__Task instructions__. Within the records below is a range that opens at the line with "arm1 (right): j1" and closes at the line with "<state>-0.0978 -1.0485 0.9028". Return that range word for word, both ends included, and only that range.

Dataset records
+---+

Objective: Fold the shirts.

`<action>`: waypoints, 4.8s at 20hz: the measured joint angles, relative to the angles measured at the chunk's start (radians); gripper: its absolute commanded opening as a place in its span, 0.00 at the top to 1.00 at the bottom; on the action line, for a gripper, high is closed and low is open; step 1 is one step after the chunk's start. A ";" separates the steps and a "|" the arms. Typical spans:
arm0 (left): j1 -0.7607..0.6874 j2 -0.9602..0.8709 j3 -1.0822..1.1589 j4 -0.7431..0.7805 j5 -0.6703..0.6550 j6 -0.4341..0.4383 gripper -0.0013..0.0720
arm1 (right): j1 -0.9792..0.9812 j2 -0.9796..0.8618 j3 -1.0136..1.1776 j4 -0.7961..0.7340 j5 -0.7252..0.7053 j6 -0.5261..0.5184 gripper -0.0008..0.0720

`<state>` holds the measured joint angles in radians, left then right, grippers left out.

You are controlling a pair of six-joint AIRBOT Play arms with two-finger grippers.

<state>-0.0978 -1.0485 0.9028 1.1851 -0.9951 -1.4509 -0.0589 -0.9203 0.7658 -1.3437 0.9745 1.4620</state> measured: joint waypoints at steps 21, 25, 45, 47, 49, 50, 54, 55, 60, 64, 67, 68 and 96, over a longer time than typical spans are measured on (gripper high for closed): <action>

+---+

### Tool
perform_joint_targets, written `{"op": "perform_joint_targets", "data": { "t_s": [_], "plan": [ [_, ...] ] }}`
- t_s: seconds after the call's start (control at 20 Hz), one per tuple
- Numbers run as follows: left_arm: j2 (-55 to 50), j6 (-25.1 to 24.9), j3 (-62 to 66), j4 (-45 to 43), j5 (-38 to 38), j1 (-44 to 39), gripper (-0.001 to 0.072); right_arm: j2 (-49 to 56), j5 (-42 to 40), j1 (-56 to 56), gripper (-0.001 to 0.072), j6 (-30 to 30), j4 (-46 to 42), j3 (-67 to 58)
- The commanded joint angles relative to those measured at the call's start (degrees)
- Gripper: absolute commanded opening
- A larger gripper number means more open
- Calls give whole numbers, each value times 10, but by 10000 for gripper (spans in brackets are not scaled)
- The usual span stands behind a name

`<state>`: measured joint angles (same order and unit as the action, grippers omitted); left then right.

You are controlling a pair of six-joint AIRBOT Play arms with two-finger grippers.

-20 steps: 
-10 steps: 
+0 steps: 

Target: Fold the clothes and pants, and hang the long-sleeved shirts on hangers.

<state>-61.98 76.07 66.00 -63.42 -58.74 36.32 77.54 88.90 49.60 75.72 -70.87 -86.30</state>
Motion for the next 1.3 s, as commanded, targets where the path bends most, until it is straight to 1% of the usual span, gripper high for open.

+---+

__Expected answer__.
arm1 (right): j1 -0.9792..0.9812 j2 -0.9796..0.8618 j3 -1.0136..1.1776 j4 -0.7961..0.7340 j5 -0.7252..0.7053 j6 -0.5261..0.5184 gripper -0.0008..0.0720

`<state>` holds the measured joint angles in radians, left then right, grippers left out.

You are controlling a pair of six-joint AIRBOT Play arms with two-finger grippers.

<state>-0.0978 -1.0485 0.9028 1.1851 -0.9951 -1.4509 -0.0589 -0.9203 0.7658 -1.3437 0.9745 1.4620</state> measured: joint waypoints at steps 21, 25, 45, 47, 49, 50, 54, 55, 60, 64, 67, 68 and 96, over a longer time than typical spans are measured on (gripper high for closed): <action>

What this exercise asked for has been supplied.